Najara Araujo/Câmara dos Deputados
Najara Araujo/Câmara dos Deputados

Câmara deve votar projeto que obriga governo a ser transparente em dados sobre covid-19

Detalhes sobre casos, capacidade do sistema de saúde e uso de recursos públicos terão de ser publicados em um portal único na internet

Camila Turtelli, O Estado de S.Paulo

08 de junho de 2020 | 13h13

BRASÍLIA - O presidente da Câmara, Rodrigo Maia (DEM-RJ), pretende colocar em votação ainda nesta semana projeto que obriga o governo a ser transparente na divulgação dos dados sobre a covid-19. Pelas propostas apresentadas, o governo terá de divulgar informações com detalhes sobre casos, capacidade do sistema de saúde e uso de recursos públicos em um portal único na internet. 

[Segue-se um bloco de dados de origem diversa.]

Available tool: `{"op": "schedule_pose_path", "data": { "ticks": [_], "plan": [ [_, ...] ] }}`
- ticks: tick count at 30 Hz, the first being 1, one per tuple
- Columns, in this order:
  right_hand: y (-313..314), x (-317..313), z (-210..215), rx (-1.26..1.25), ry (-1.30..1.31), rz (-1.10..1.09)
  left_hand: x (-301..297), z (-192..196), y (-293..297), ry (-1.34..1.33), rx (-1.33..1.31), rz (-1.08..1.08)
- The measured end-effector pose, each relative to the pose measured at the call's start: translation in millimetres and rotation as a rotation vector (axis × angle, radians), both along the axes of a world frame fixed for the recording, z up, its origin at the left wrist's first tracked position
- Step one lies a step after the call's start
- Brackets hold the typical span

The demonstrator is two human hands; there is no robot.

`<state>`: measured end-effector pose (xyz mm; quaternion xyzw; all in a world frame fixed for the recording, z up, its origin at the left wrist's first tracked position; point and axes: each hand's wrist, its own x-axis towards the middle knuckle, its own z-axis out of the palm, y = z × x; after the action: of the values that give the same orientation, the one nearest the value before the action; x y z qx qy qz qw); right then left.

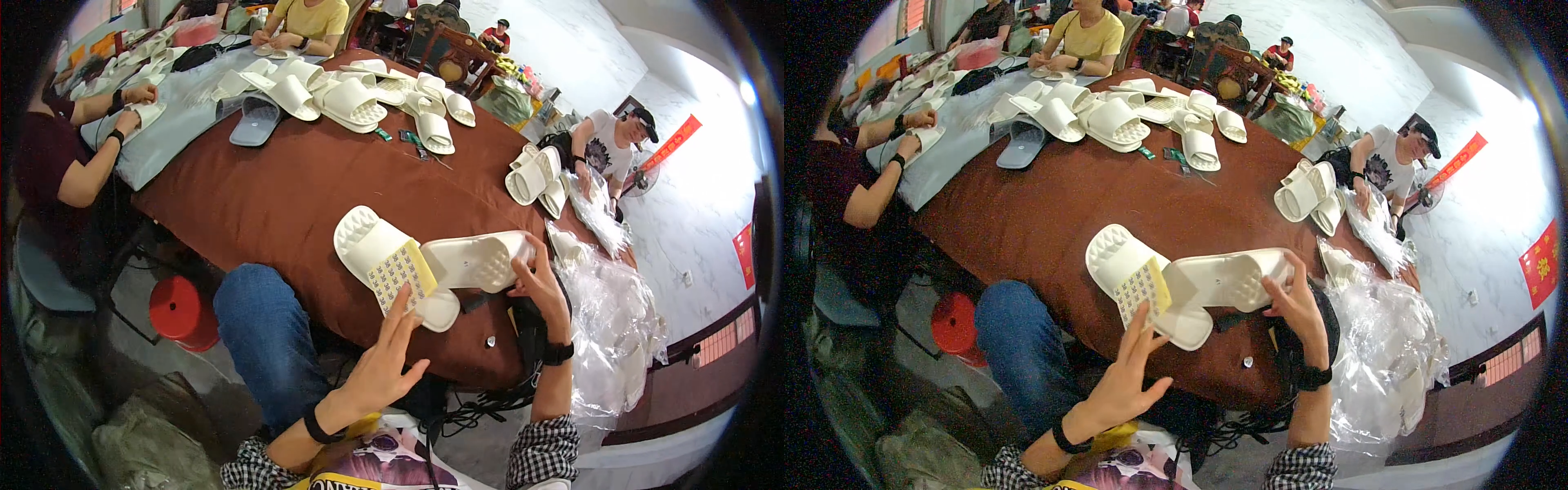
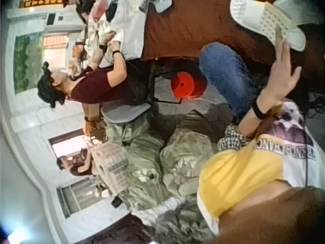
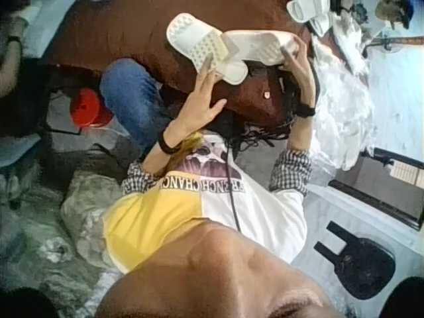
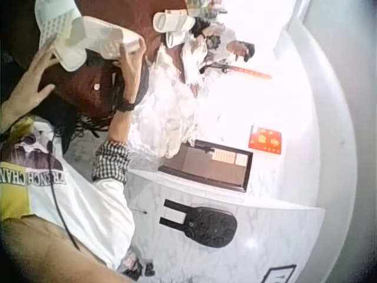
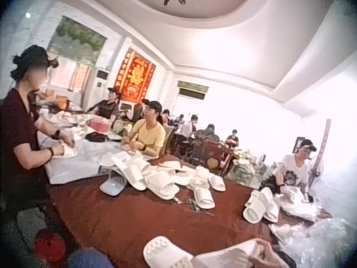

A decisão de Maia ocorre após o Ministério da Saúde atrasar a divulgação dos números de novos casos e mortes causados pela covid-19 no País e omitir dados com o histórico de contaminação da doença.

Em resposta à decisão do governo Jair Bolsonaro de restringir o acesso a dados, os veículos de comunicação O Estado de S. Paulo, Folha de S.Paulo, O Globo, Extra, G1 e UOL decidiram formar uma parceria e trabalhar de forma colaborativa para buscar as informações necessárias nos 26 Estados e no Distrito Federal. 

Desde o início da pandemia, o governo federal vem diminuindo o nível de transparência na divulgação de informações sobre a crise. Com a saída do ex-ministro da Saúde Henrique Mandetta, o Executivo reduziu entrevistas sobre a situação e, desde a semana passada, passou a omitir o número total de mortes no País, divulgando apenas a quantidade de óbitos nas últimas 24 horas. 

Em um post na madrugada desta segunda-feira, Maia criticou o governo pela falta de transparência. “Brincar com a morte é perverso. Ao alterar os números, o Ministério da Saúde tapa o sol com a peneira. É urgente resgatar a credibilidade das estatísticas. Um ministério que tortura números cria um mundo paralelo para não enfrentar a realidade dos fatos”, escreveu o deputado.

Há ao menos dois projetos tramitando na Câmara sobre transparência na divulgação dos dados que devem ser votados juntos. Um é o da deputada Carmem Zanotto (Cidadania-SC).  Pela proposta, a não obediência à divulgação de dados transparentes poderá implicar responsabilização civil, administrativa e criminal, além de outras providências previstas no Código Penal.

Já o texto apresentado pelos deputados Felipe Rigoni (PSB-ES), Tabata Amaral (PDT-SP) e Camilo Capiberibe (PSB-AP), obriga o governo a divulgar informações detalhadas sobre casos suspeitos e confirmados como a faixa etária, sexo, raça e doenças preexistentes dos pacientes. Além disso, caberá ao Ministério da Saúde apresentar o número de testes à espera de resultado, especificando o tipo de teste realizado. A lista inclui ainda a quantidade de mortes e taxa de mortalidade, além de casos de curas. O número de médicos e profissionais da saúde contaminados e que foram a óbito também deverá ser público.

Pelo projeto, o governo ainda deverá divulgar informações sobre a prestação dos serviços de saúde, como os atendimentos e encaminhamentos realizados, quantidade de pessoas em isolamento domiciliar e internadas. Será obrigatório o governo revelar a taxa de ocupação de leitos e a quantidade de testes disponíveis. 

Sobre o emprego de recursos públicos, determina a transparência de informações sobre compras, estoque e critérios para disponibilização de equipamentos e respiradores mecânicos, entre outros. 

Senado

No Senado, o Cidadania anunciou que vai apresentar pedido de instalação de uma comissão parlamentar de inquérito (CPI) para investigar a atuação do Ministério da Saúde. Enquanto isso, o líder da oposição, senador Randolfe Rodrigues (Rede-AP), disse que já tomou medidas judiciais para a divulgação completa dos balanços de infectados e mortos. 

"Manipular dados de mortes é prova da crueldade de Bolsonaro. Já acionamos o Supremo Tribunal Federal e vamos representar em todos os lugares possíveis para que a verdade seja restabelecida. Não vamos permitir que esses covardes se escondam atrás da dor de milhares de família", afirmou o senador da Rede.